His lawyer described Fritzl as being "emotionally destroyed" after Elisabeth's account of how he raped her thousands of times while holding her prisoner in a windowless and, at times, rat-infested cellar beneath his home for nearly a quarter of a century.

The courtroom admission came amid reports that Elisabeth, now 42, had appeared in the chamber in person to witness her father's reaction to the 11 hours of her videotaped testimony when it was played on Tuesday.

Fritzl had already confessed to charges of rape, incest, wrongful imprisonment and coercion at the start of his trial but had denied enslaving his own daughter and of murdering one of the seven children he fathered with her. His admission made it almost certain he would be jailed for life when he is sentenced today.

The 73-year-old former electrical engineer sat slumped in a chair on the third day of his trial at a provincial court in Sankt Pölten. He looked exhausted and made no attempt to hide his face with the blue ring binder as he had done during the first two days of the proceedings.

Andrea Humer, the presiding judge, asked the defendant whether he had any comment to make after watching his daughter's testimony the previous day. "Yes," Fritzl said in a shaking, barely audible voice. "I declare myself guilty to all the charges against me."

The judge then asked him what had changed his mind. "The video evidence of my daughter Elisabeth," he said. "It was only yesterday that I realised how cruel I was to Elisabeth. I am sorry."

Fritzl's lawyer, Rudolf Mayer, said that after seeing his daughter's evidence, he had immediately asked to see the psychiatrist appointed to monitor his mental health during the trial.

It was also reported yesterday that Elisabeth had been in the court while it was closed to the public for the airing of her videotaped evidence on Tuesday. She was accompanied by two of her father's other victims, also thought to have been his children. "It was her evidence that broke the camel's back so to speak," said Mr Mayer.

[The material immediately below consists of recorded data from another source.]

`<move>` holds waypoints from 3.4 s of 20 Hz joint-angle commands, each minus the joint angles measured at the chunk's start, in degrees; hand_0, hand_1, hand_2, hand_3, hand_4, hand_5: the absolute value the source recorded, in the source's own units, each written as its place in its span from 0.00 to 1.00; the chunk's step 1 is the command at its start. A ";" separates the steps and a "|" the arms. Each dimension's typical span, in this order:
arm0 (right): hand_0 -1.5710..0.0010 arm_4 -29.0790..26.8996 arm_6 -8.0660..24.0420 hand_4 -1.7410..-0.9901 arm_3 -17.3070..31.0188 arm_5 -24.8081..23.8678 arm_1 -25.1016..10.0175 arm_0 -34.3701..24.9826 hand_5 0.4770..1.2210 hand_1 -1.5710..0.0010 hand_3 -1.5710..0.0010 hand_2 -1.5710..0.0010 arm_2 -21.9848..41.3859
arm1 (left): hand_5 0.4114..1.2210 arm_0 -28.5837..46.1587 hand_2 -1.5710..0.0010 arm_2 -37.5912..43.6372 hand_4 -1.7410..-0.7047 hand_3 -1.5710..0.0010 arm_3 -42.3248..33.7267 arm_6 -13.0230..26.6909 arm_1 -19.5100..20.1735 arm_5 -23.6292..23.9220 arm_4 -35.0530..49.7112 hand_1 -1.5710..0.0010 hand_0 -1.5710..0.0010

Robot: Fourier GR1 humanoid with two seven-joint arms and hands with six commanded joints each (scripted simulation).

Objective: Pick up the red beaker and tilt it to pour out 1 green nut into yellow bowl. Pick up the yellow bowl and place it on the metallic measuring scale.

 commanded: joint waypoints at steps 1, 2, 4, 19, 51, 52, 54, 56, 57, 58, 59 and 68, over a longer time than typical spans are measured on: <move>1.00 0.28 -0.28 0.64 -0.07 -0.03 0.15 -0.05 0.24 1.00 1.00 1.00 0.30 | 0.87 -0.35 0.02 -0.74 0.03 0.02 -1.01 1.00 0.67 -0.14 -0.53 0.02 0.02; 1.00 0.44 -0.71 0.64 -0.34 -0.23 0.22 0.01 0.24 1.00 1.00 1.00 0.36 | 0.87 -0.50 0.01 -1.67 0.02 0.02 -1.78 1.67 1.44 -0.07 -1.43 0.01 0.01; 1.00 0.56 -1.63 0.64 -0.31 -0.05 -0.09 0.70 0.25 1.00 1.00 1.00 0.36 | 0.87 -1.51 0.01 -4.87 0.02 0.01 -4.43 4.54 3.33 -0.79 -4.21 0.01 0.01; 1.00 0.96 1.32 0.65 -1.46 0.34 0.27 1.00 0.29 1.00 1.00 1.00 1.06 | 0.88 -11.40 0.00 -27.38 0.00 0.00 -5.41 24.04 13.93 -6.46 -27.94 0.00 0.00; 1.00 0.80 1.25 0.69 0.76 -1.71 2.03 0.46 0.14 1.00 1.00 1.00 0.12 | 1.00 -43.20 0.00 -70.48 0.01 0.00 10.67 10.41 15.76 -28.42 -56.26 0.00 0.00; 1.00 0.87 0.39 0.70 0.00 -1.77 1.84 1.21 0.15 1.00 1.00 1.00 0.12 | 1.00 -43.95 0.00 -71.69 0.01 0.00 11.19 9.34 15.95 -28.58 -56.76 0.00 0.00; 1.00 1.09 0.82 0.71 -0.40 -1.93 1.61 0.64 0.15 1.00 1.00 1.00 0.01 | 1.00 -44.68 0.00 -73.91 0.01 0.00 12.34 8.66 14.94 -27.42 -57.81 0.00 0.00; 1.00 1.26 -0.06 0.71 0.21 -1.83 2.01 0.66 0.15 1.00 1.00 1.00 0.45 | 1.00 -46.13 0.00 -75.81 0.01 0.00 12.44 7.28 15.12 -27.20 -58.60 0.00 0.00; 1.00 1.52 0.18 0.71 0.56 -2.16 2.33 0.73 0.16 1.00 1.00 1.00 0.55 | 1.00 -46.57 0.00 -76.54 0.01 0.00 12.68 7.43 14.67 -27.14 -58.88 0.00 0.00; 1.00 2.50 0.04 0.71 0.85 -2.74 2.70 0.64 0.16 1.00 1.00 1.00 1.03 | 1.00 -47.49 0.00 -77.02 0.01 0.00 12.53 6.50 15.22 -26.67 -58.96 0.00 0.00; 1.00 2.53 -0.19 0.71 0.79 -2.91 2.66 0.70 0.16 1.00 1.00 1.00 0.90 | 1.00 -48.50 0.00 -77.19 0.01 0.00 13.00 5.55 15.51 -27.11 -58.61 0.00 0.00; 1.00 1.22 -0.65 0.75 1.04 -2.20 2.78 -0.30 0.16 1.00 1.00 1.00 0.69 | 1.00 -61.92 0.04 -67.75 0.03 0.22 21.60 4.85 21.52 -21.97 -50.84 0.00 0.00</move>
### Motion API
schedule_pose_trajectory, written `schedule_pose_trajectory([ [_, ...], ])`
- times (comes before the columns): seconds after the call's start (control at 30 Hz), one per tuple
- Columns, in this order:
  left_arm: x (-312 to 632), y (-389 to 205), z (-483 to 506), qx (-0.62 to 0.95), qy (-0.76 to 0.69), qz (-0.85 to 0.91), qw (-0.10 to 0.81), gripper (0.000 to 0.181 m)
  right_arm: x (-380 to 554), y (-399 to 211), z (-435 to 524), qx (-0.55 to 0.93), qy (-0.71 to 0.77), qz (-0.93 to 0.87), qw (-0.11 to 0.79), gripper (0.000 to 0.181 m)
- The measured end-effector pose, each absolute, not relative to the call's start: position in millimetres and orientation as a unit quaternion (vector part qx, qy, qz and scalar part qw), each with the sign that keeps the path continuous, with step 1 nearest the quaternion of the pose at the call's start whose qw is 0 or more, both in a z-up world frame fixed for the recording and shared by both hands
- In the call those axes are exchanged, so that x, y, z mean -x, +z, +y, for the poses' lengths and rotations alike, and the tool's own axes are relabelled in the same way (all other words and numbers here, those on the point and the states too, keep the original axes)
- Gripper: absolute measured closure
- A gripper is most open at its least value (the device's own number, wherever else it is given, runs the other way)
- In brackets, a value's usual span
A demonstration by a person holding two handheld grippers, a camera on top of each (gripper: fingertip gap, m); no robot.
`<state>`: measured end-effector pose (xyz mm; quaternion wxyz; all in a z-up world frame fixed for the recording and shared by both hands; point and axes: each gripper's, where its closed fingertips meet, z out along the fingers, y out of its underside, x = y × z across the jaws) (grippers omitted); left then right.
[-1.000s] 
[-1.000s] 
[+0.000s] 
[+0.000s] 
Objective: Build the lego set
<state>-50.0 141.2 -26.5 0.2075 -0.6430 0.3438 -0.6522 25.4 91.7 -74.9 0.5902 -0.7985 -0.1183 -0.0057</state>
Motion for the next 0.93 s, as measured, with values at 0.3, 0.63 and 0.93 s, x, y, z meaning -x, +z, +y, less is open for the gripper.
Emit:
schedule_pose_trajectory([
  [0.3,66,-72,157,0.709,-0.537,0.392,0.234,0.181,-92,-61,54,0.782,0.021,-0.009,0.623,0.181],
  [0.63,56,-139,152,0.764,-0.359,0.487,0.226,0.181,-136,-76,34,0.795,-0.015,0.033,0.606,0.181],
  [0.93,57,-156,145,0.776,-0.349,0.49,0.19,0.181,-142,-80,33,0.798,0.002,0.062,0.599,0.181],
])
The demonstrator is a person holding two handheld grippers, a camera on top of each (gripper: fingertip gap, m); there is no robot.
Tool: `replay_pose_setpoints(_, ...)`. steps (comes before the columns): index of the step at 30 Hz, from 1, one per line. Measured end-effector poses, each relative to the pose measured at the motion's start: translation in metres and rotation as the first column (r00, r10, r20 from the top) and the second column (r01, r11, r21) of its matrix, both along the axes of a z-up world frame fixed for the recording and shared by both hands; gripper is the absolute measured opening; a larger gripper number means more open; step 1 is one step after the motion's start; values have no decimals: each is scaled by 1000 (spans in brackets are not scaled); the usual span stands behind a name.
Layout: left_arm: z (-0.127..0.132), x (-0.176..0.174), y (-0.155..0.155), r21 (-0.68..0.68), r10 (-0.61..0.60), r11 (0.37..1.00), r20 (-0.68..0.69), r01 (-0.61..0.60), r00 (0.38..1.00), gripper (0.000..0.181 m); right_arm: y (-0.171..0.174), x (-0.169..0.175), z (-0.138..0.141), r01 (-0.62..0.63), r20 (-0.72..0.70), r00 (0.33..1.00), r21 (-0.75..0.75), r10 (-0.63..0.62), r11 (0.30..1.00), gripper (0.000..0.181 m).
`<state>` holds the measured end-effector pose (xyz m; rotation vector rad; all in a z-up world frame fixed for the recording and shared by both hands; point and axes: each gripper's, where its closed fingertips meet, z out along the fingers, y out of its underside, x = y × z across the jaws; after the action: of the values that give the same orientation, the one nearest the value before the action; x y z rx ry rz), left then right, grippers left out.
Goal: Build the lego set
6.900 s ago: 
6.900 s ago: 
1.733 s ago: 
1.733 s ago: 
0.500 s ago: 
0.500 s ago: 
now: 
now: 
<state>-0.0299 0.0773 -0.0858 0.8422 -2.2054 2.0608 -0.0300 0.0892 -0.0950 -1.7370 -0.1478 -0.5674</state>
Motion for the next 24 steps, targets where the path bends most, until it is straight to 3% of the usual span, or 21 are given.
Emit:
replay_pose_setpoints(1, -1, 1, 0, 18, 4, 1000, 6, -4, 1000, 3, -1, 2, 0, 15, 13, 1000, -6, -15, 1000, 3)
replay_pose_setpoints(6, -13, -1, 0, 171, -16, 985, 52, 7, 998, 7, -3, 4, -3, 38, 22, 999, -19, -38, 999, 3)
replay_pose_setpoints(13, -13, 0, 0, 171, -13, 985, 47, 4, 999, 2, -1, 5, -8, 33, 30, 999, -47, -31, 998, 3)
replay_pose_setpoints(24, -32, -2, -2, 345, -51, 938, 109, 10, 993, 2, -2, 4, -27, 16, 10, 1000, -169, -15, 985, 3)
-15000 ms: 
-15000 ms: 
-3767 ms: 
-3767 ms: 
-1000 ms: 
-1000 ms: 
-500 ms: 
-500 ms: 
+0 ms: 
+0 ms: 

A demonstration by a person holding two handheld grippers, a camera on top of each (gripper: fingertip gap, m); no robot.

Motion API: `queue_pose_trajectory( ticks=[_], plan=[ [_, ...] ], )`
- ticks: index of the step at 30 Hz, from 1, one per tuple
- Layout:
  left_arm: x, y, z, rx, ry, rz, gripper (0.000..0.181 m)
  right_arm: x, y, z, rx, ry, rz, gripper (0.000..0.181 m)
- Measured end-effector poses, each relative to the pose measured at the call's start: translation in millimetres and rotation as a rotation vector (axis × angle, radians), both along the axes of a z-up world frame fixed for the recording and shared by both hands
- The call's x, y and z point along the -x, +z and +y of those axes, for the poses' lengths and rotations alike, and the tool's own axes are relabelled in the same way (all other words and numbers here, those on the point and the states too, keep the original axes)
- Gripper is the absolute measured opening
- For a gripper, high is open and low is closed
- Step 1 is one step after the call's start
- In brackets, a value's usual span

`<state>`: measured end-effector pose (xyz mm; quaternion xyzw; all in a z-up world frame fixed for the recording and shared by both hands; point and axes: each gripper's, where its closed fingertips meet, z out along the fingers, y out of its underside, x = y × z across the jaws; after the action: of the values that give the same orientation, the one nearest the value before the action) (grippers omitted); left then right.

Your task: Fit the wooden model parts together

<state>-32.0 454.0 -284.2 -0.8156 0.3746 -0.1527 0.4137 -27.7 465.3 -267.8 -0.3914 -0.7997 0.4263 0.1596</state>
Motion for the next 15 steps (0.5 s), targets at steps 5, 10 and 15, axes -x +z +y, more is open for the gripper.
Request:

Fritzl was questioned about the death of his baby son Michael, who was born out of his incestuous relationship with Elisabeth in 1996 but survived for only 66 hours. The court heard how the baby was born with obvious breathing difficulties but Fritzl made no attempt to get a doctor and allowed the child to die. He later burned the corpse in a central heating furnace saying, "What will be, will be". "I don't know why I didn't help, "Fritzl told the court, admitting that his failure to act was murderous. "I just overlooked it. We thought the little one would pull through."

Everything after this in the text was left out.